Isabella 7 puntos
Argentina, 2020.
Dirección y guion: Matías Piñeiro.
Fotografía: Fernando Lockett.
Montaje: Sebastián Schjaer.
Duración: 80 minutos.
Intérpretes: María Villar, Agustina Muñoz, Pablo Sigal, Gabi Saidón, Ana Cambre.
Estreno en la Sala Lugones y el Malba.
El color púrpura, “que refleja la ambigüedad y el equilibrio”. Un juego con doce piedras, que mueve a quien las arroja a interrogarse sobre la decisión y la duda. Una figura de tres rectángulos, uno dentro de otro, todos ellos en el espectro del azul al rojo. Espectro que incluye por supuesto el púrpura. Los fondos de los títulos de crédito, en la misma gama. Todo en los primeros minutos de Isabella induce a pensar en pistas, claves, indicios de un orden que presidiría el opus 8 de Matías Piñeiro (incluyendo dos cortometrajes previos y sin contar el más reciente Sycorax, posterior a Isabella), que es la quinta de sus “shakespereadas” (ver más abajo qué es una “shakespereada”). La palabra “tangencial” tal vez resulte una primera llave para ingresar al mundo de Isabella y de la obra entera del realizador. Tal como en un momento formula la protagonista, Piñeiro (ver entrevista aparte) parece preferir siempre el desvío, la tangente, la elipsis, los espacios entre plano y plano y secuencia y secuencia, a las líneas rectas, las continuidades evidentes, los sentidos transparentes. Aunque, como lo indica la omnipresente figura del rectángulo, las líneas rectas abundan aquí, tanto en sentido literal como conceptual. Pero son rectas quebradas, interrumpidas, encerradas en un juego de cajas chinas, que genera la ilusión de que no están allí.

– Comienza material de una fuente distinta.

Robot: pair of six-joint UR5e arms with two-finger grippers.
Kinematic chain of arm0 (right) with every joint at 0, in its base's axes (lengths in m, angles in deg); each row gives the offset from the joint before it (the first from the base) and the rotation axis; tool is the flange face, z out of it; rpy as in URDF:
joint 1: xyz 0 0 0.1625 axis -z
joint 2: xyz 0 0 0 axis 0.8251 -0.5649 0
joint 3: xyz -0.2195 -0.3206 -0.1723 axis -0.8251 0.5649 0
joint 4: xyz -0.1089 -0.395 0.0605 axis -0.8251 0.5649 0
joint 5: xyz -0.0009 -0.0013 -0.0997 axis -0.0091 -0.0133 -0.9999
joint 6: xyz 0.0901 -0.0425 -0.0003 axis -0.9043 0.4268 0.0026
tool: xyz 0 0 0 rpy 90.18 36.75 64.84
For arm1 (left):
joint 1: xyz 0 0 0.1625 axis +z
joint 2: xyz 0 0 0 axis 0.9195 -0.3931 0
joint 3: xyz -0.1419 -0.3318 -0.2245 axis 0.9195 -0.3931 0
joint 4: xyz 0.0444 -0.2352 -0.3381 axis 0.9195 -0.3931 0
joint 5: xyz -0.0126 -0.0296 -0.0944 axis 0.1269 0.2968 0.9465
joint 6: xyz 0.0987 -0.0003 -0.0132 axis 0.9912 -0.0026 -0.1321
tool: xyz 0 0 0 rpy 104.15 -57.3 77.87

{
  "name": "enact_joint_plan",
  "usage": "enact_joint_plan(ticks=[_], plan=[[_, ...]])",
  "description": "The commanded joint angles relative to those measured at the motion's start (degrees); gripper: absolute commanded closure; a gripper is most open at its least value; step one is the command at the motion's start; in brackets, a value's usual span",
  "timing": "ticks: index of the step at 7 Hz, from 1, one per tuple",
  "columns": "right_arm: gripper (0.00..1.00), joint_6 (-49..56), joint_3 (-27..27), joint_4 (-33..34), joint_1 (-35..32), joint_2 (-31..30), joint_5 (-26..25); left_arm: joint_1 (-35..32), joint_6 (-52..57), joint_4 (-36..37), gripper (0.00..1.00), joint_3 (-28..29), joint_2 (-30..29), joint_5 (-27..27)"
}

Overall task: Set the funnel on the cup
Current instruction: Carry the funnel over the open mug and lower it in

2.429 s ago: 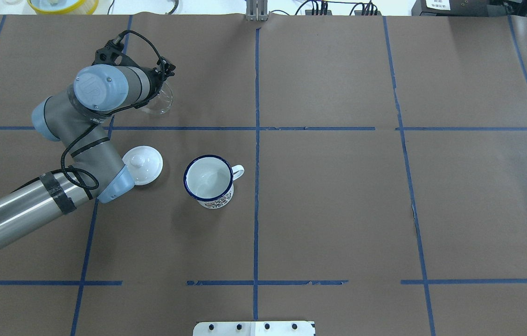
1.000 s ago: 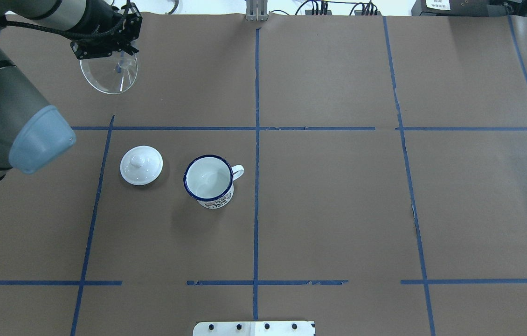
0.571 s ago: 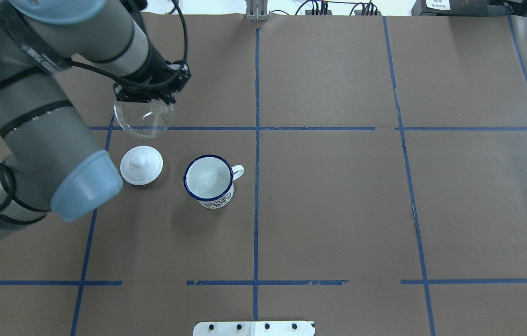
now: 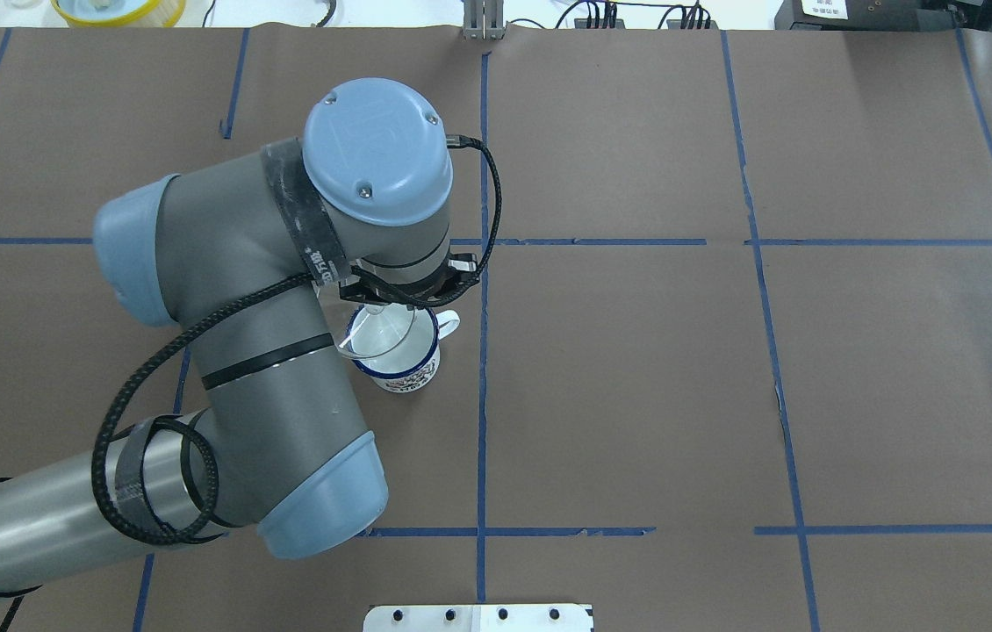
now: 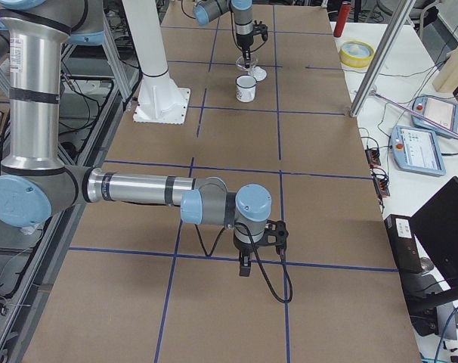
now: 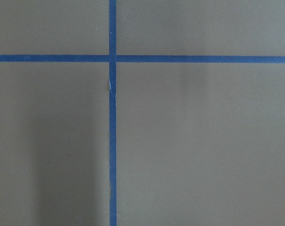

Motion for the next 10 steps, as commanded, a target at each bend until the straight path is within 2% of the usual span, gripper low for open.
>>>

Un rectángulo está en equilibrio, como el color púrpura, y todo plano cinematográfico es un rectángulo (a menos que se lo corte en varios). El de Piñeiro es un cine del equilibrio formal, en el que todo está pensado: la composición de cada encuadre, el desglose en planos, el modo en que se reparten los volúmenes en ellos, la relación entre diálogos e imágenes y el sistema de ecos, espejos, refracciones, repeticiones y leves diferencias entre un motivo (visual, de construcción, temático) y otro. Cada una de las siete “shakespereadas” (la serie se completa con Sycorax y la próxima Ariel) se relaciona de algún modo (de algún modo indirecto) con alguna comedia de Shakespeare. En el caso de Isabella se trata de una escena específica de Medida por medida. La escena en la que la protagonista ruega al corrupto juez Angelo la libertad de su amado y éste le pide, como si se tratara del mismísimo Demonio, que entregue algo a cambio: la virginidad.

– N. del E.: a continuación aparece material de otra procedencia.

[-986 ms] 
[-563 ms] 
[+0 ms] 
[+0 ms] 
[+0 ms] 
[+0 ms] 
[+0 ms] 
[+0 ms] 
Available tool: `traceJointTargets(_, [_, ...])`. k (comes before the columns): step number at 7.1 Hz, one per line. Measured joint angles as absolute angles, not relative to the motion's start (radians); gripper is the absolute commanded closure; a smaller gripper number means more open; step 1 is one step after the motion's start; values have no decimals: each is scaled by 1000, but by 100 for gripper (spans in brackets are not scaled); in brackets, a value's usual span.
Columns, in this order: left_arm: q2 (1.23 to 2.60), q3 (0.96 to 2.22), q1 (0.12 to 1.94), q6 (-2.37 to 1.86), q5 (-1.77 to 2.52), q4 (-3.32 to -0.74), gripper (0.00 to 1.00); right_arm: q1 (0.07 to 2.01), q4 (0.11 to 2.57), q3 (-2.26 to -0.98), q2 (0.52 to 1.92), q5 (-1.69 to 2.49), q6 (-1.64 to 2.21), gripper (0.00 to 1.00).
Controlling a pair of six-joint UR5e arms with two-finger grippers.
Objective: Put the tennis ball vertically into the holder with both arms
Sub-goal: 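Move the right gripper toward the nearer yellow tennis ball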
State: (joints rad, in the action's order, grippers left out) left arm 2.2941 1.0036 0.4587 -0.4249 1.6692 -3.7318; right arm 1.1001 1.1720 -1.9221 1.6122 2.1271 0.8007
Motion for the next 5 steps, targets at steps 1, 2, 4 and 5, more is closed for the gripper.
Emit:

“No estoy dispuesta a hacer lo mismo que Isabella”, avisa Mariel (María Villar), una actriz de carrera un poco a los saltos, a quien ahora se le presenta la oportunidad de cumplir, en una inminente puesta teatral, el rol protagónico de la obra de Shakespeare. Como en el juego de las doce piedras, Mariel deberá elegir. Si va a volver a actuar o seguir trabajando en cambio como escenógrafa. Rol en el cual se empeña, por supuesto, en una maqueta que contiene tres rectángulos, uno dentro de otro, iluminados por luces que van del azul al rojo. Pasando, como es obvio, por el púrpura. Piedras del juego y piedras que pintan Mariel y su socia. Líneas que se cruzan: uno de sus hermanos le consigue audicionar, a otro necesita pedirle plata. Para llegar a éste lo hará a través de su amante, Luciana (Agustina Muñoz), que también es actriz y a quien Mariel conoce de antes. Luciana también se postulará, claro, al papel de Isabella. Eso desatará entre ambas una guerra de rivalidades. Guerra sorda, como todo en el cine de Piñeiro, un sistema de corrientes que circulan por debajo o detrás de lo visible.
A diferencia de las shakespereadas previas, ligeras, musicales, luminosas y corales, circulares algunas y abiertas otras, Isabella tiene una protagonista única, y asume el color de ésta. Un color que no es el púrpura (ah, las falsas pistas en Piñeiro) sino algo más oscuro, más encerrado. Encerrado por dentro y por fuera: como el rectángulo más pequeño, Mariel está presa de otros rectángulos. Está presa de cada plano, que ahora no huye hacia delante, como en las anteriores, sino que queda fijado en el espacio. Allí, dentro de ese espacio, Mariel hallará su deseo y la frustración de su deseo, quedando más encerrada que nunca.